Confidence Level and Coverage¶

What Is a Confidence Interval?¶

Confidence intervals are a fundamental concept in inferential statistics, providing a way to quantify the uncertainty associated with estimating a population parameter. When working with sample data, there is always some sampling variability — differences between the sample and the population — since samples represent only a portion of the population. A point estimate, such as the sample mean, gives a single best guess for the population parameter (e.g., the population mean). However, this estimate does not reflect the uncertainty inherent in using a sample to make inferences about the entire population.

Confidence intervals address this by offering a range of plausible values for the population parameter, with an associated confidence level (usually 90%, 95%, or 99%). The general form of a confidence interval is given by

\[ \text{Point Estimate} \pm \text{Margin of Error} \]

The margin of error is determined by the variability in the data (e.g., the standard deviation), the sample size, and the desired confidence level. The margin of error tends to be smaller for larger sample sizes because the sample provides a more precise estimate of the population parameter.
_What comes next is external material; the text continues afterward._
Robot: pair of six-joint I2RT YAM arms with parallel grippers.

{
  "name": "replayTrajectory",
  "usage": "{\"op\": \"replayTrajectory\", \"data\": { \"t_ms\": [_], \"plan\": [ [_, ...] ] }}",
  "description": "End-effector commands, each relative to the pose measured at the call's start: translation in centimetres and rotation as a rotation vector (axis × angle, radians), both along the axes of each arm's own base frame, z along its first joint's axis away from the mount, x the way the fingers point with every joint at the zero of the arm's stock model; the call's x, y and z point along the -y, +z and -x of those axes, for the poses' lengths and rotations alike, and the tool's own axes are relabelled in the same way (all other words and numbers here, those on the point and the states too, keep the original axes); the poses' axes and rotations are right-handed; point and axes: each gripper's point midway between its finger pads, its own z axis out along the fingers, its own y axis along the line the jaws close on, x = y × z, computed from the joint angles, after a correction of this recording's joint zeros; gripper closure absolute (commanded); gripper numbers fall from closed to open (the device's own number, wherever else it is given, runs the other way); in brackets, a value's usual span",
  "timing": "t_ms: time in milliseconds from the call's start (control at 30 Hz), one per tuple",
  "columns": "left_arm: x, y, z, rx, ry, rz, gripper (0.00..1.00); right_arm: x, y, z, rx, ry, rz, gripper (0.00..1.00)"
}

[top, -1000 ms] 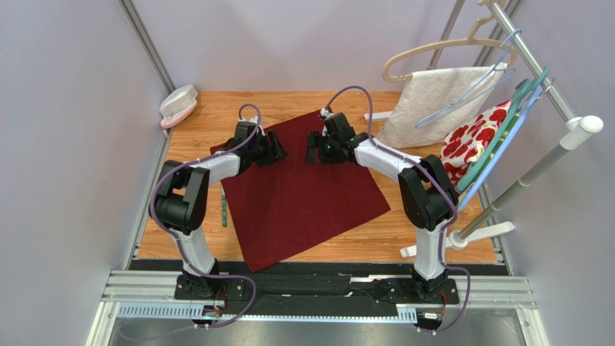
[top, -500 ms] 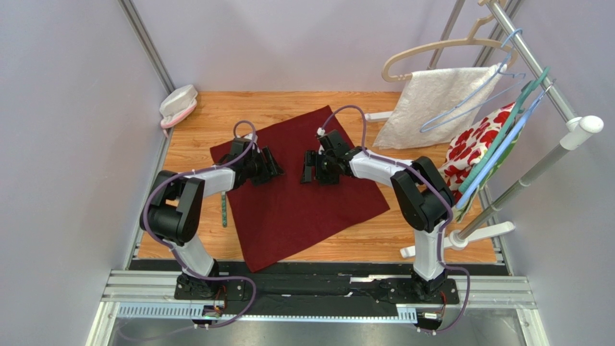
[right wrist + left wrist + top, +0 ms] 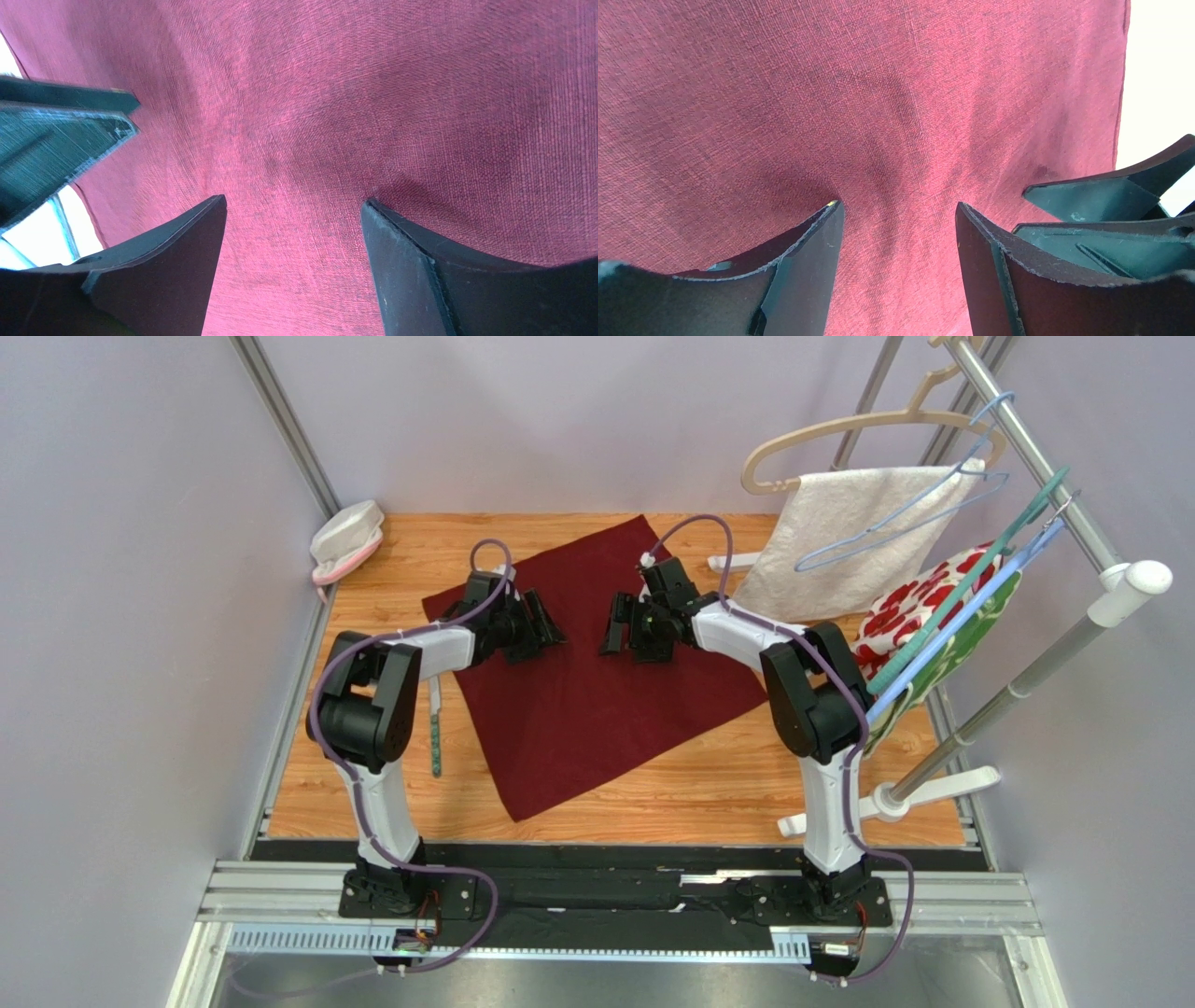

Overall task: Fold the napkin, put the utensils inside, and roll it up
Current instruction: Flatten the napkin out, then fold the napkin

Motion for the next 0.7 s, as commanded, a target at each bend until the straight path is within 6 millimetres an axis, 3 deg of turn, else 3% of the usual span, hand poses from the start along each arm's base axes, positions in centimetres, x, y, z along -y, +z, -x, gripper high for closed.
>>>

The wider the interval, the greater the uncertainty acknowledged in the estimate; conversely, a narrower interval reflects more precision.

Formal Definition¶

A confidence interval for a population parameter is an interval computed from sample data that is likely to cover the true value of the parameter with a specified probability, known as the confidence level. Mathematically, a confidence interval for a parameter \(\theta\) is given by:

\[ \hat{\theta} \pm \text{Margin of Error} \]

where \(\hat{\theta}\) is the point estimate of the parameter (e.g., the sample mean \(\bar{X}\)), and the margin of error is a function of the standard error and the desired confidence level.

The confidence level (typically 90%, 95%, or 99%) reflects the degree of certainty that the interval contains the true population parameter. For example, a 95% confidence interval means that if we were to take many random samples and compute a confidence interval for each, approximately 95% of these intervals would contain the true population parameter.

Population and Parameter¶

In statistics, the terms population and parameter are essential when discussing data analysis, as they help us understand the distinction between the entire group we are interested in and the specific measures that summarize its characteristics.

The population refers to the entire data set or all possible observations we want to study. It is the complete collection of individuals, items, or data points that share a common characteristic or set of characteristics. For example, if we are studying the average height of adult men in a country, the population would be every adult man in that country. Populations can be finite (e.g., all students at a particular university) or infinite (e.g., all possible outcomes of rolling a fair die). Since populations are often large or inaccessible, collecting data from every individual in the population is usually impractical.

A parameter is a numerical value that summarizes some characteristic of the entire population. It is a fixed, usually unknown, value that describes a particular feature, such as the population mean (\(\mu\)), population proportion (\(p\)), population variance (\(\sigma^2\)), or population standard deviation (\(\sigma\)). Parameters represent the true value of the population but are often unknown because obtaining data from every member of the population is infeasible. Instead, we collect a sample (a population subset) and use this sample to compute statistics to estimate the population parameter.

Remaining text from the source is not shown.